+++ THE DATA +++

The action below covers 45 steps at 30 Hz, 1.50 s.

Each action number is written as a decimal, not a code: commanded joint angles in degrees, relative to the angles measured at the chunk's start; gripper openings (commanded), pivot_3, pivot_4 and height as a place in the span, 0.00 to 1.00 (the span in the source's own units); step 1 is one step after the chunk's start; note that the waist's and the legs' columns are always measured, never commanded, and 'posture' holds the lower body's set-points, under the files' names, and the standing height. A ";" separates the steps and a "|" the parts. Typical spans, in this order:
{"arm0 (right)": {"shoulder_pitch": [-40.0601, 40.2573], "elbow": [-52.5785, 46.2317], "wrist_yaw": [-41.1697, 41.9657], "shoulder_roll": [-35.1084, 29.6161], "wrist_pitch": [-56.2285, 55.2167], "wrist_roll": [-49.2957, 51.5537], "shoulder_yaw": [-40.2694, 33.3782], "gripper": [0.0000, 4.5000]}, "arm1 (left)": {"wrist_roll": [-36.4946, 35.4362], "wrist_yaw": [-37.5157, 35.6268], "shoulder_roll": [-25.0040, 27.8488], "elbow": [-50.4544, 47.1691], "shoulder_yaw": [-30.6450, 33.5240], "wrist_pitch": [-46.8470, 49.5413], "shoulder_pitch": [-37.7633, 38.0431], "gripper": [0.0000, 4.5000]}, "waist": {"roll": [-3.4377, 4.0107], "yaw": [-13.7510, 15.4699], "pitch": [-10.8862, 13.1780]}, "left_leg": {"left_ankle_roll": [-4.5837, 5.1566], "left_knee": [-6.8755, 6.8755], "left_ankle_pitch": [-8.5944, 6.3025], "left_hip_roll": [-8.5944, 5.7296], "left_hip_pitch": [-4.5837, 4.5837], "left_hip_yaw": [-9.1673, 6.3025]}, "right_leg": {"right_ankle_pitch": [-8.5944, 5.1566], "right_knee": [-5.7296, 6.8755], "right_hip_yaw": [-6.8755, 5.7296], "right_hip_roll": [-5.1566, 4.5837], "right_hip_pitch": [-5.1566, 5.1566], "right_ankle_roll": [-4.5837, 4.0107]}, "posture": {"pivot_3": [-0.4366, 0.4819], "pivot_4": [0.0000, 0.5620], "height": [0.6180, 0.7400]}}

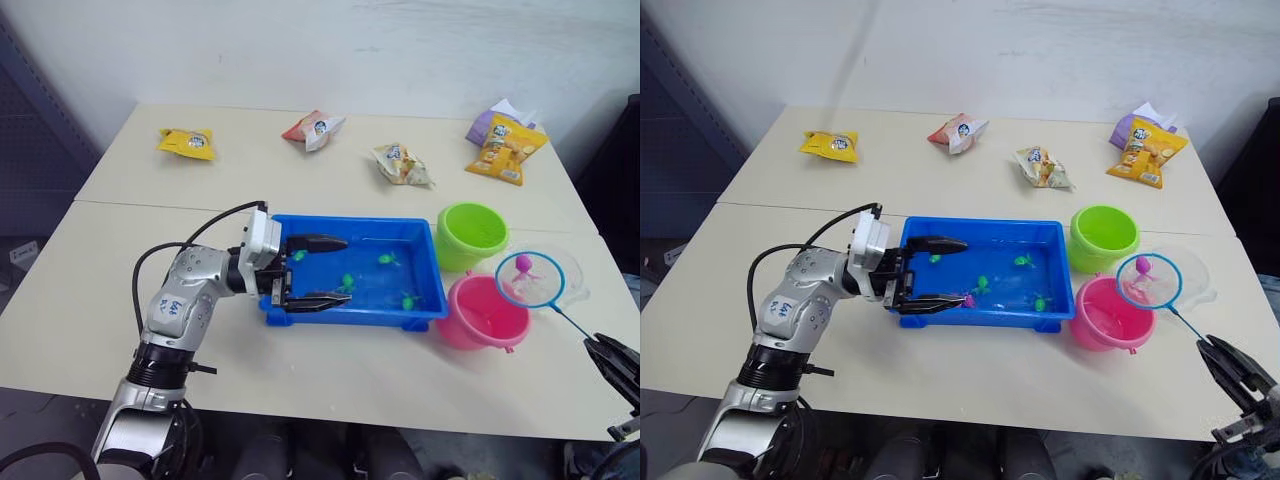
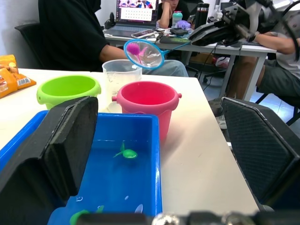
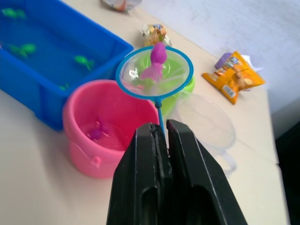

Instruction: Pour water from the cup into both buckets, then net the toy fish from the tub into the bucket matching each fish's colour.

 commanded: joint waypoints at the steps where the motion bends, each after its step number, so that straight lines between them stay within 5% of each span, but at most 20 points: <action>1: -1.09 6.11 -0.81 0.13 -13.83 -7.71 0.91 0.00 | -0.13 -0.10 -0.43 -0.06 0.10 -0.96 -0.81 1.00 | 0.01 -0.05 -0.01 | -0.01 0.00 0.00 -0.01 0.00 0.01 | 0.00 0.01 0.01 0.00 0.00 0.00 | 0.48 0.27 1.00; 8: -7.33 23.52 -12.34 -2.68 -46.78 -31.50 -3.23 0.00 | -0.26 1.21 -0.27 -1.24 0.28 -0.12 -0.16 1.00 | 0.02 -0.06 -0.01 | -0.09 -0.01 0.03 -0.04 0.15 0.06 | 0.00 0.04 0.05 0.00 0.08 -0.01 | 0.48 0.27 1.00; 17: -16.06 30.29 -31.24 -4.37 -64.26 -59.33 -12.89 0.00 | -0.21 1.50 0.58 -1.05 0.36 0.07 -0.20 1.00 | 0.02 -0.12 -0.01 | -0.29 -0.13 0.00 0.00 0.86 0.11 | -0.08 0.00 0.08 0.07 0.71 -0.13 | 0.48 0.27 1.00; 19: -15.57 30.85 -33.50 -4.95 -62.01 -56.90 -10.03 0.00 | -0.19 1.41 1.07 -0.98 0.58 0.10 -0.09 1.00 | 0.02 -0.15 -0.01 | -0.30 -0.12 0.00 0.00 0.86 0.11 | -0.08 -0.01 0.08 0.07 0.72 -0.14 | 0.48 0.27 1.00; 23: -8.56 24.72 -29.42 -9.02 -47.87 -32.35 7.07 0.00 | -0.21 0.99 3.41 -0.42 1.81 0.13 0.87 1.00 | 0.03 -0.42 -0.01 | -0.29 -0.13 0.01 0.03 0.90 0.11 | -0.11 0.03 0.08 0.06 0.74 -0.18 | 0.48 0.27 1.00; 29: -2.26 0.45 -21.72 -18.64 -17.71 3.70 19.66 0.00 | -0.54 0.89 8.23 2.10 5.95 -0.17 4.02 1.00 | 0.14 -1.57 0.00 | -0.23 -0.11 0.00 0.14 1.00 0.04 | -0.14 0.14 0.07 0.03 0.82 -0.24 | 0.48 0.27 1.00; 32: -5.77 -7.21 -19.42 -25.83 -3.24 12.32 23.14 0.00 | -1.09 0.88 10.31 2.87 8.58 -0.05 5.25 1.00 | 0.05 -1.43 0.00 | -0.18 -0.11 -0.03 0.18 0.96 -0.12 | -0.15 0.11 -0.07 0.04 0.83 -0.26 | 0.48 0.27 1.00; 37: -22.06 -8.00 -19.58 -33.94 17.75 13.32 32.48 0.00 | -0.35 -0.13 13.04 2.55 9.97 -1.15 7.27 1.00 | 0.03 -1.24 0.00 | -0.13 -0.04 -0.06 0.14 0.78 -0.14 | -0.14 0.03 -0.12 -0.03 0.75 -0.25 | 0.48 0.27 1.00; 45: -43.23 -2.45 -12.12 -30.81 26.94 1.43 50.58 0.00 | -0.35 1.03 14.62 -2.02 10.58 -0.86 11.04 1.00 | 0.04 -0.14 0.01 | -0.16 -0.10 -0.07 0.13 0.49 -0.17 | -0.16 -0.07 -0.19 -0.03 0.46 -0.28 | 0.48 0.27 1.00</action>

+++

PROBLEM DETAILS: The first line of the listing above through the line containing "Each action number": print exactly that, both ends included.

WRITTEN SOLUTION:
The action below covers 45 steps at 30 Hz, 1.50 s.

Each action number is written as a decimal, not a code: commanded joint angles in degrees, relative to the angles measured at the chunk's start; gripper openings (commanded), pivot_3, pivot_4 and height as a place in the span, 0.00 to 1.00 (the span in the source's own units); step 1 is one step after the chunk's start; note that the waist's and the legs' columns are always measured, never commanded, and 'posture' holds the lower body's set-points, under the files' names, and the standing height. A ";" separates the steps and a "|" the parts. Typical spans, in this order:

The exercise output is complete.